Department of Chronic Diseases and Injuries, French Institute for Health Surveillance, 12 rue du Val d'Osne, Saint Maurice F 94 415, France.
Popul Health Metr. 2014 Feb 4;12(1):2. doi: 10.1186/1478-7954-12-2.
Home and leisure injuries (HLIs) are currently a major public health concern, because of their frequency, associated consequences, and considerable medical costs. As in many other countries in Europe, in France the population coverage of the surveillance system of HLIs is low. In this study, a model-assisted approach is developed to estimate the incidence rates of HLIs in adults treated in emergency departments (EDs) in metropolitan France between 2004 and 2008.
Using a sample of the hospitals participating in the French ED-based surveillance system, a generalized linear mixed model was applied, which describes the relationship between the numbers of ED visits for HLIs and the sex and age of the patients on the basis of the number of injury-related stays recorded by the hospitals. Statistics on hospital stays were provided by the French hospital discharge databases in the participating hospitals. The same statistics were available at the national level, which made it possible to extrapolate national incidence estimates.
Over the 2004-2008 period, the estimated incidence rate of HLIs age-standardized on the European population aged 15 years and over was 48.7 per 1,000 person-years (95% confidence interval: 39.4-58.0), and displayed little variability over time. This rate corresponded to an average of 2.5 million emergency hospital visits each year due to an HLI in people aged over 15 in France.
The method made it possible to use medico-administrative datasets available nationwide to provide informative estimates despite the small number of participating EDs. The consequences and costs generated by hospital emergency visits can sometimes be onerous, and these estimated rates confirm the scale of the problem and the need to continue investing in preventive actions.

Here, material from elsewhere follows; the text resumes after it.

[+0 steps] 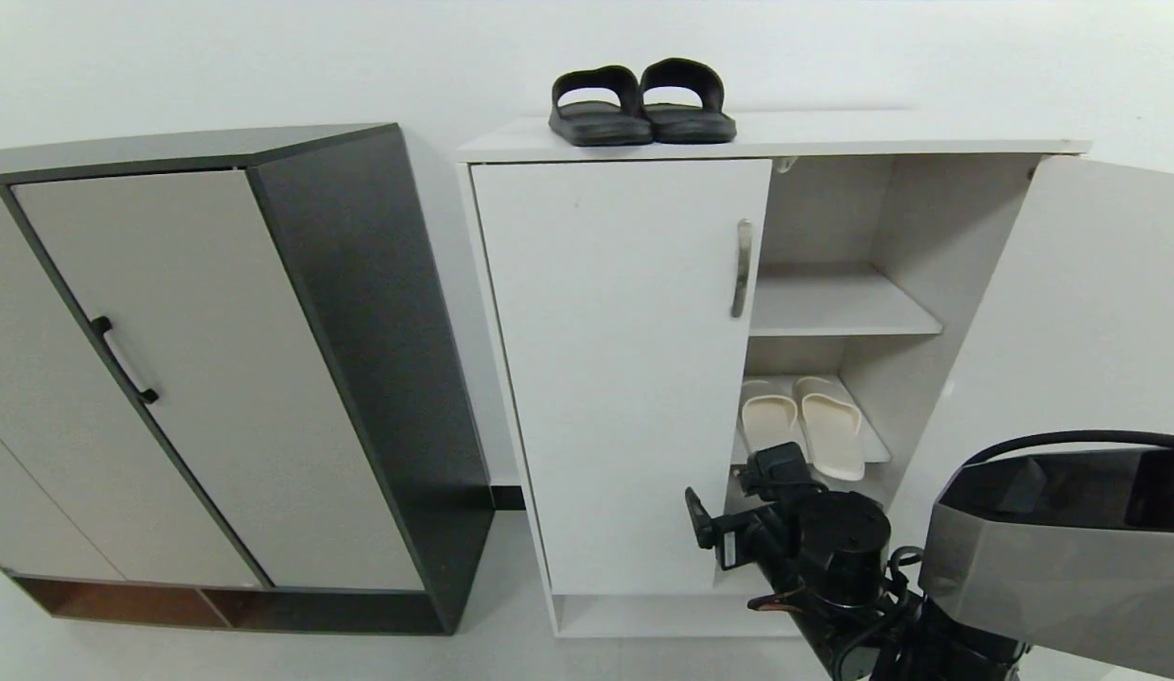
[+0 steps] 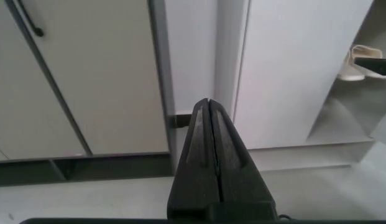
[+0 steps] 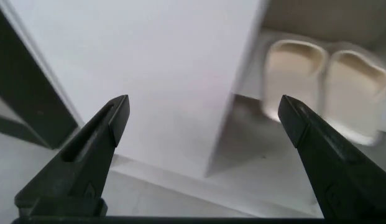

家庭和休闲伤害(HLIs)目前是一个主要的公共卫生问题,因为它们的频率、相关后果和相当高的医疗费用。与欧洲许多其他国家一样,法国 HLIs 监测系统的人群覆盖率较低。在这项研究中,开发了一种模型辅助方法来估计 2004 年至 2008 年期间在法国大都市地区接受急诊治疗的成年人 HLIs 的发病率。
利用参与法国 ED 基于监测系统的医院样本,应用广义线性混合模型,根据医院记录的与伤害相关的住院次数描述 HLIs 急诊就诊人数与患者性别和年龄之间的关系。医院的住院统计数据由参与医院的法国医院出院数据库提供。全国范围内也提供了相同的统计数据,这使得能够推断出全国发病率估计。
在 2004-2008 年期间,按欧洲 15 岁及以上人口年龄标准化的 HLIs 发病率估计为 48.7/1000 人年(95%置信区间:39.4-58.0),且随时间变化很小。这一比率相当于法国每年因 15 岁以上人群 HLIs 而导致的平均 250 万例急诊医院就诊。
该方法利用全国范围内可获得的医疗管理数据集,尽管参与的 ED 数量较少,但提供了有信息的估计。因医院急诊就诊而产生的后果和费用有时可能很繁重,这些估计的比率证实了问题的规模和继续投资预防措施的必要性。